Penetapan sistem ini menghendaki manusia bebas membuat aturan, bebas menguasai harta kekayaan, bebas berperilaku. Sehingga tanpa adanya aturan agama, urusan rakyat pun diserahkan pada akal manusia yang sifatnya terbatas. Negara dalam sistem ini tidak betul-betul berperan untuk mensejahterakan masyarakat melainkan sebagai regulator yang memuluskan rencana bagi pihak swasta dalam meraup keuntungan. Negara seolah-olah berdiri memihak rakyat namun narasi itu sejatinya hanya menutupi maksud agar pihak swasta dapat menjalankan aksinya.
Fakta banyaknya masyarakat yang tidak memiliki rumah layak huni hingga memunculkan masalah stunting dan kesehatan rendah menunjukkan abainya negara dalam menjamin kebutuhan rakyat akan papan. Di sisi lain negara mengizinkan pihak swasta dalam membangun proyek perumahan elit nan mewah yang diperuntukkan bagi kalangan menengah keatas. Kebijakan diatas dapat kita lihat keberpihakan negara lebih condong kepada pihak swasta. Bagaimana tidak, hunian yang bersubsidi hanya sekitar 20% saja, sedangkan sisanya digunakan untuk komersial.

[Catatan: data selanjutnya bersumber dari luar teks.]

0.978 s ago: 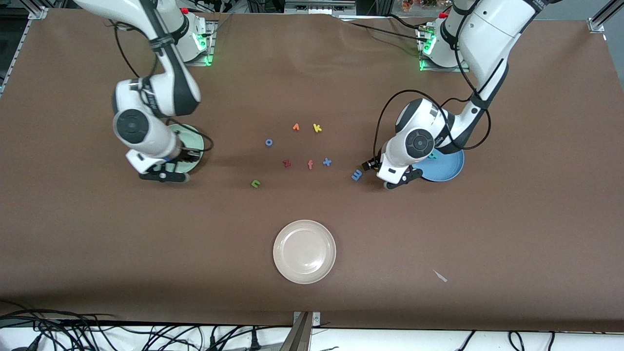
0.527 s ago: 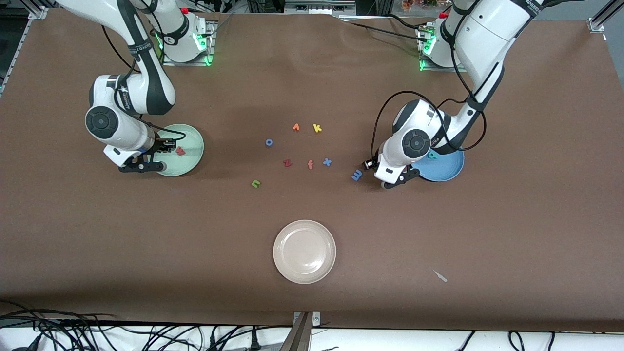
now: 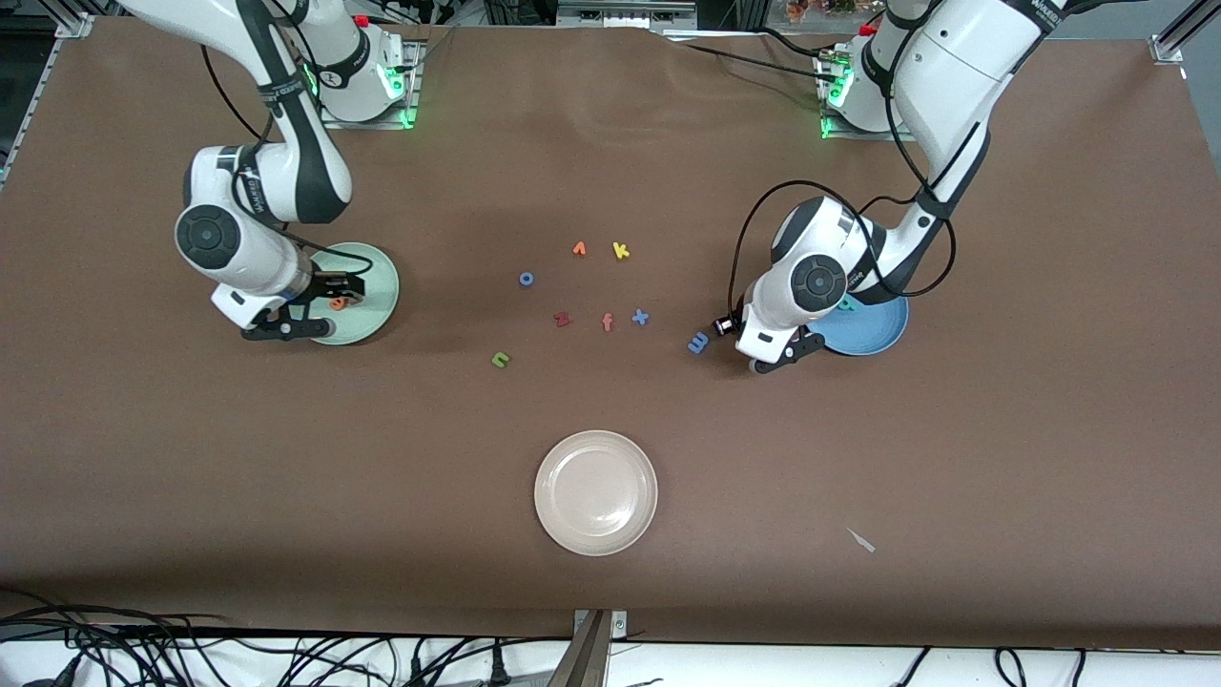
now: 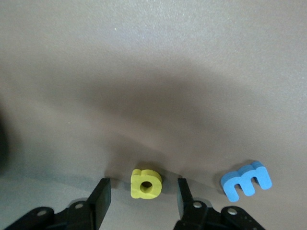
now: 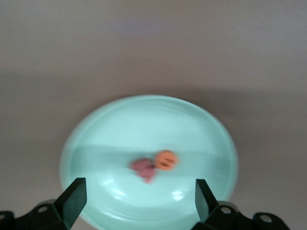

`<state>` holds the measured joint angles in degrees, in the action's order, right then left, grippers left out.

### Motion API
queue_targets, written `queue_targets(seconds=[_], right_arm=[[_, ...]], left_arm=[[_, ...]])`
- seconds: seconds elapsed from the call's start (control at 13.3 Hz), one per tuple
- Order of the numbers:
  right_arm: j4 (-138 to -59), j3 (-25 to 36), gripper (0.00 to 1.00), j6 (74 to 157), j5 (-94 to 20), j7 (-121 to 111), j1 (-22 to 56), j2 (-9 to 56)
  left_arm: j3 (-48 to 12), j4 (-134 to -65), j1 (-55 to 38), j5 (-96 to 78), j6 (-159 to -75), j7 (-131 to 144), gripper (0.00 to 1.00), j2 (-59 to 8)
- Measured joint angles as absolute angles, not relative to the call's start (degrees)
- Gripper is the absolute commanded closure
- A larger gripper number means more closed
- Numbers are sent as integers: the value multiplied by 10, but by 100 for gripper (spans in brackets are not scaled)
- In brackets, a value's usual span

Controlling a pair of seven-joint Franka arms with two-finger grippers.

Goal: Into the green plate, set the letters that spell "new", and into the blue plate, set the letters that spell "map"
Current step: 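Place orange on green plate with the right gripper while the left gripper descends, then grasp the green letter with the right gripper while the left gripper grasps yellow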

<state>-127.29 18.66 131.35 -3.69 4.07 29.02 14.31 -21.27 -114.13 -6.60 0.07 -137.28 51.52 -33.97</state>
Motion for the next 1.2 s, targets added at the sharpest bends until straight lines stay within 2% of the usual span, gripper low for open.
queue_targets(seconds=[0.23,0.6,0.83,1.05,1.2], right_arm=[[-1198,110,1,1318,-52,200,306,184],[-999,62,14,1351,-54,443,333,369],[-979,58,16,1397,-58,486,333,410],[-978,55,16,1400,-60,498,341,416],[-978,55,24,1390,-61,498,344,415]], left_arm=[[-212,-1141,-66,1,-1373,515,38,-341],[-212,-1140,-66,1,-1373,515,39,-341],[-212,-1140,-66,1,-1373,515,40,-341],[-212,-1140,-66,1,-1373,515,44,-341],[-212,-1140,-66,1,-1373,515,45,-341]])
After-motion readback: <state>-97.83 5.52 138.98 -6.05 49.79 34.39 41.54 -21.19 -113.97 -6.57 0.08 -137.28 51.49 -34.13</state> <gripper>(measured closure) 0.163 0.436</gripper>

Kebijakan pembangunan rumah layak huni belum tentu mampu menyelesaikan persoalan akan kebutuhan papan di masyarakat. Penyaluran subsidi kemungkinan besar tidak akan merata di masyarakat. Hal ini dapat dilihat dari bagaimana negara menyalurkan bantuannya selama ini yang terkadang tidak tepat sasaran. Berbagai syarat akan diberikan kepada mereka yang betul-betul layak mendapatkan bantuan. Belum lagi jika para pejabat dibawah meminta insentif lebih dari pelayanan yang mereka berikan tentu tak jauh dari aktivitas korupsi.
Seperti istilah ‘tak ada makan siang yang gratis’, sistem kapitalisme akan tetap meminta rakyat untuk memberikan timbal balik pada negara. Jikapun rakyat menerima subsidi akan hunian, mereka juga akan dikenai berbagai pajak. Bagaimana rakyat tidak semakin melarat jika mereka terus menerus dipalak oleh negara. Seolah setiap individu harus berjuang untuk kehidupannya sendiri, sedang negara melepaskan tanggungjawabnya dalam menjamin kebutuhan masyarakatnya.
Kebijakan yang pro swasta ini menunjukkan bahwa sistem kapitalisme menciptakan negara yang minim riayah dan dzolim kepada umat. Bila kita berkaca pada Islam, maka kita akan temukan bahwa dalam sistem Islam, negara berperan penuh dalam meriayah umat, memenuhi kebutuhan rakyatnya serta menjadi pihak yang terdepan dalam membentengi umat dari kepentingan pihak lain.
Dalam Islam, negara bertindak sebagai ra’in dan junnah. Kepemimpinan merupakan amanah yang kelak akan dipertanggungjawabkan. Sehingga negara akan senantiasa berupaya menjalankan tugasnya sesuai koridor syariat dan menegakkan hukum Islam di tengah-tengah umat dengan tujuan mencapai rida Allah Swt. Penerapan ekonomi Islam mampu menjamin terpenuhinya kebutuhan pangan, sandang, papan, kesehatan, pendidikan serta keamanan masyarakat.
Pemenuhan kebutuhan akan papan menjadi hal yang mudah dilakukan oleh negara dengan menjalankan sistem ekonomi Islam dan sistem pemerintahan Islam. Rumah layak huni akan mudah didapat oleh masyarakat, kesehatan umat juga menjadi prioritas negara, masyarakat dan individu dapat terbina dalam sistem Islam hingga terwujud umat terbaik yang beriman dan bertakwa kepada Allah Swt.